Aku membuka mataku dengan perlahan-lahan, dan melihat bayanganku di cermin. Aku melihat sosok yang berbeda di balik cermin. Aku tidak ingat jika aku pernah mengenakan riasan sebelumnya. Namun, bayanganku sekarang seperti bukan diriku yang sering aku lihat di cermin.

"Kau seperti melakukan sihir terhadap mukaku, Amy."

Dia tersenyum.

"Pada dasarnya memang kau sudah cantik, Jane. Sehingga aku tidak perlu memberikan riasan yang tebal. Kau akan membuat semua orang terpesona melihat kecantikanmu, dan aku akan iri."

Dia mendekatkan wajahnya kearahku, sehingga pipinya menyentuh pipiku. Kini kami bisa melihat wajah kami di cermin secara bersamaan.

"Kau lihat perbedaannya?"

"Amy! Kau cantik! Jangan kau banding-bandingkan dengan mukaku yang memakai riasan!"

Amy tertawa, dan menutup mulutnya dengan telapak tangannya.

Aku tidak begitu suka menjadi sorotan. Setidaknya bisa membuat orang terkesan, itu sudah cukup.

"Um, Amy. Aku merasa sangat tidak canggung saat bersamamu. Apakah aku pernah menjadi temanmu?"

Amy terdiam, dan merubah posisi menjadi berdiri di sampingku.

"Maafkan perkataanku, jika itu menyinggungmu."

Aku merasa bersalah dengan perkataan dan pertanyaan yang aku lontarkan tadi. Amy mendadak langsung diam ketika aku berucap.

Amy kembali tersenyum. "Tidak. Kau tidak menyinggungku sama sekali. Sayangnya aku tidak mengenalimu sebelum ini, tapi aku pun demikian. Aku berharap jika memang sebelumnya aku adalah temanmu dan berharap ke depannya bisa menjadi temanmu."

Dia tersenyum.

Aku bercermin memutar badanku. Gaun yang indah. Bagian bahu memang terbuka dan agak sedikit kurang nyaman. Aku sepertinya tidak terbiasa dengan pakaian terbuka seperti ini. Akan tetapi lebih baik aku memberanikan diri untuk percaya diri daripada mempermalukan keluarga Tom.

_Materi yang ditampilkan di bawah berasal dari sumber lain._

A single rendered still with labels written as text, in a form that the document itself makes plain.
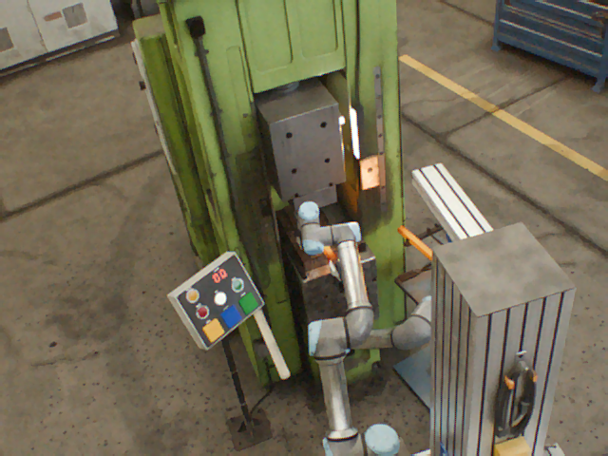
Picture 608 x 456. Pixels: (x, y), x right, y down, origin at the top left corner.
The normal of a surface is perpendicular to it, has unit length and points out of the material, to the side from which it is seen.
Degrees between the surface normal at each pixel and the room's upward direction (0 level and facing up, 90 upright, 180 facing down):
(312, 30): 90
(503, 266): 0
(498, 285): 0
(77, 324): 0
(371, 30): 90
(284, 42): 90
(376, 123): 90
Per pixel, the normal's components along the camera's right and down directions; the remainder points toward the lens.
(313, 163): 0.34, 0.59
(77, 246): -0.11, -0.75
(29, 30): 0.54, 0.51
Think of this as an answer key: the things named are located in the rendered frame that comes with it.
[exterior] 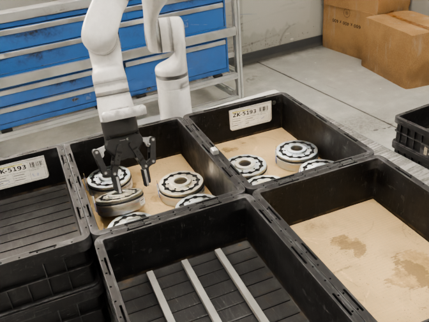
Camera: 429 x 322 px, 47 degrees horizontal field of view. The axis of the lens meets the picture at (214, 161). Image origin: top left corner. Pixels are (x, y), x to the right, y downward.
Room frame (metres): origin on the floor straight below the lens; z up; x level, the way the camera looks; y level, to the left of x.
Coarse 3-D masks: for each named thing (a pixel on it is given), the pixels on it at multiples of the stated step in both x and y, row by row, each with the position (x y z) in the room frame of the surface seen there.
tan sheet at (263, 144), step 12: (264, 132) 1.22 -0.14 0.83; (276, 132) 1.22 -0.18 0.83; (216, 144) 1.18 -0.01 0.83; (228, 144) 1.17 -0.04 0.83; (240, 144) 1.16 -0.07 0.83; (252, 144) 1.16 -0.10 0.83; (264, 144) 1.15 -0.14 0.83; (276, 144) 1.15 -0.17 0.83; (228, 156) 1.11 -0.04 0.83; (264, 156) 1.09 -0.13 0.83; (276, 168) 1.03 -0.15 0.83
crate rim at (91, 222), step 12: (168, 120) 1.14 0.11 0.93; (180, 120) 1.13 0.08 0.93; (192, 132) 1.06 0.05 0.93; (72, 144) 1.06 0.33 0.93; (204, 144) 0.99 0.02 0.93; (72, 156) 0.99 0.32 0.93; (216, 156) 0.93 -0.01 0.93; (72, 168) 0.94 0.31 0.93; (84, 192) 0.83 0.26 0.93; (240, 192) 0.79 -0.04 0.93; (84, 204) 0.79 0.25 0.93; (192, 204) 0.76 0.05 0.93; (156, 216) 0.73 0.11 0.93; (96, 228) 0.71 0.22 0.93; (108, 228) 0.71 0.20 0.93; (120, 228) 0.71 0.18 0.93
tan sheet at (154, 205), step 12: (180, 156) 1.13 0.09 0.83; (132, 168) 1.09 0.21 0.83; (156, 168) 1.08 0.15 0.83; (168, 168) 1.07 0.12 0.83; (180, 168) 1.07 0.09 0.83; (132, 180) 1.03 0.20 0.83; (144, 192) 0.97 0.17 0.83; (156, 192) 0.97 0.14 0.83; (156, 204) 0.92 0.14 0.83; (96, 216) 0.89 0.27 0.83
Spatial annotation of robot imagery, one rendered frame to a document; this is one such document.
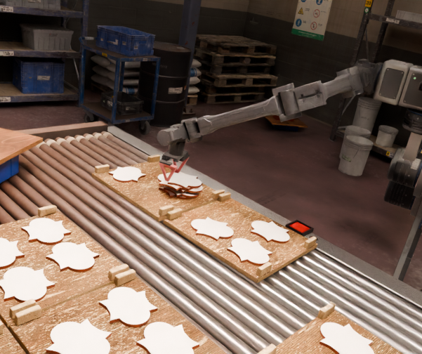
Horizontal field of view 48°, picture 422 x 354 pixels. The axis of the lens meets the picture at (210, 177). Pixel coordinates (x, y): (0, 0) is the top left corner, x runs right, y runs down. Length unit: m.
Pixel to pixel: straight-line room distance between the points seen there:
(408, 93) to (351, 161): 3.32
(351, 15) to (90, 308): 6.16
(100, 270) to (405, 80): 1.31
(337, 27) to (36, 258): 6.14
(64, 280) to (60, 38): 4.75
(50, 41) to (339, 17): 3.83
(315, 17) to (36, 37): 3.86
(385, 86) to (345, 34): 5.04
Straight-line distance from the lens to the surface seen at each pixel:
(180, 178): 1.81
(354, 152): 5.20
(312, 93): 1.50
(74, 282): 1.31
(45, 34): 5.78
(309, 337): 1.27
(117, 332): 1.17
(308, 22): 7.39
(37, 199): 1.75
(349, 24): 6.97
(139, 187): 1.83
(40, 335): 1.16
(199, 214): 1.69
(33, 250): 1.43
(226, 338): 1.23
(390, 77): 1.97
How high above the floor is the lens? 1.72
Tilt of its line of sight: 23 degrees down
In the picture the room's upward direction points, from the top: 10 degrees clockwise
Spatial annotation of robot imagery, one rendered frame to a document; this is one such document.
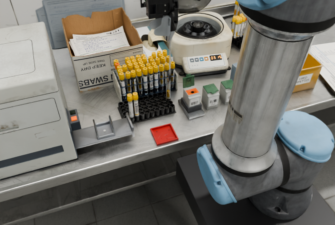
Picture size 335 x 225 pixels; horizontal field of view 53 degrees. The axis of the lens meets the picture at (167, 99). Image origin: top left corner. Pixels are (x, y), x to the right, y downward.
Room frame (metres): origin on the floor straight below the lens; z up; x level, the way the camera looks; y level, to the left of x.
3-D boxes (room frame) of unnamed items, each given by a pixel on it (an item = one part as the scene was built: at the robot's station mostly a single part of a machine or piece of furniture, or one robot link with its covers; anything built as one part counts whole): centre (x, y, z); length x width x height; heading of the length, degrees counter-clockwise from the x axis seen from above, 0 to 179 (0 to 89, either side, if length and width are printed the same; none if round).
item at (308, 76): (0.96, -0.44, 0.93); 0.13 x 0.13 x 0.10; 18
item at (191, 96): (0.81, -0.08, 0.92); 0.05 x 0.04 x 0.06; 22
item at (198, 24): (1.15, -0.12, 0.97); 0.15 x 0.15 x 0.07
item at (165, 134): (0.69, 0.01, 0.88); 0.07 x 0.07 x 0.01; 20
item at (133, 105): (0.80, 0.07, 0.93); 0.17 x 0.09 x 0.11; 111
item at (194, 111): (0.81, -0.08, 0.89); 0.09 x 0.05 x 0.04; 22
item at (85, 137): (0.66, 0.20, 0.92); 0.21 x 0.07 x 0.05; 110
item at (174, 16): (0.81, -0.01, 1.21); 0.05 x 0.02 x 0.09; 21
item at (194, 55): (1.13, -0.12, 0.94); 0.30 x 0.24 x 0.12; 11
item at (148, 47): (1.11, 0.06, 0.92); 0.24 x 0.12 x 0.10; 20
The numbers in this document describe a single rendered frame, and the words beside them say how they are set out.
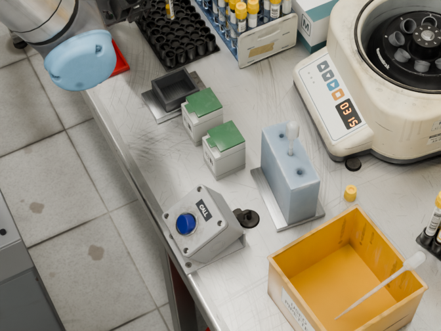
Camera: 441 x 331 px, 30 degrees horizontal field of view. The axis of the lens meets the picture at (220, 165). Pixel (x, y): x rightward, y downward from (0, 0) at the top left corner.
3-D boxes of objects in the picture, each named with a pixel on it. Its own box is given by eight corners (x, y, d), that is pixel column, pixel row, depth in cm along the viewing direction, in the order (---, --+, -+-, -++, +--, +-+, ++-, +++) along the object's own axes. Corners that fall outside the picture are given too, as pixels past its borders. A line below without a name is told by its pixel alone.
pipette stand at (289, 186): (250, 173, 115) (250, 131, 106) (296, 158, 116) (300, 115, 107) (276, 232, 109) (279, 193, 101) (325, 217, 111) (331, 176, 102)
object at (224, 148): (203, 160, 116) (201, 132, 110) (232, 146, 117) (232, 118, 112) (216, 181, 114) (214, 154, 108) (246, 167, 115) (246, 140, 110)
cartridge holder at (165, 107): (142, 99, 122) (139, 83, 119) (195, 76, 124) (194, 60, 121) (157, 125, 120) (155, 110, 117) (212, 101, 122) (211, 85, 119)
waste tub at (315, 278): (264, 292, 105) (266, 256, 96) (348, 241, 108) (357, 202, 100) (327, 379, 98) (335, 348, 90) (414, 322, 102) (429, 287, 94)
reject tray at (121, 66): (71, 56, 127) (71, 52, 127) (112, 39, 129) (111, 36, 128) (88, 86, 124) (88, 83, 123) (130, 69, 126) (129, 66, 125)
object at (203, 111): (182, 127, 119) (180, 98, 114) (212, 114, 120) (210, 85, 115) (195, 147, 117) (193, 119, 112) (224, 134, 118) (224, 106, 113)

Gaun ini seperti melekat di tubuhku. Tidak ada ruang untuk bernapas dengan lega. Aku memakai sepatu berhak rendah. Namun, sepatuku tidak begitu terlihat karena gaun ini terlalu panjang sehingga menutupi sepatuku. Sangat disayangkan, padahal sepatu ini bagus sekali. Mengkilap berwarna senada dengan gaunku.

Aku bergegas keluar, aku melihat Marry di depan pintu kamarku. Mukanya sudah berantakan.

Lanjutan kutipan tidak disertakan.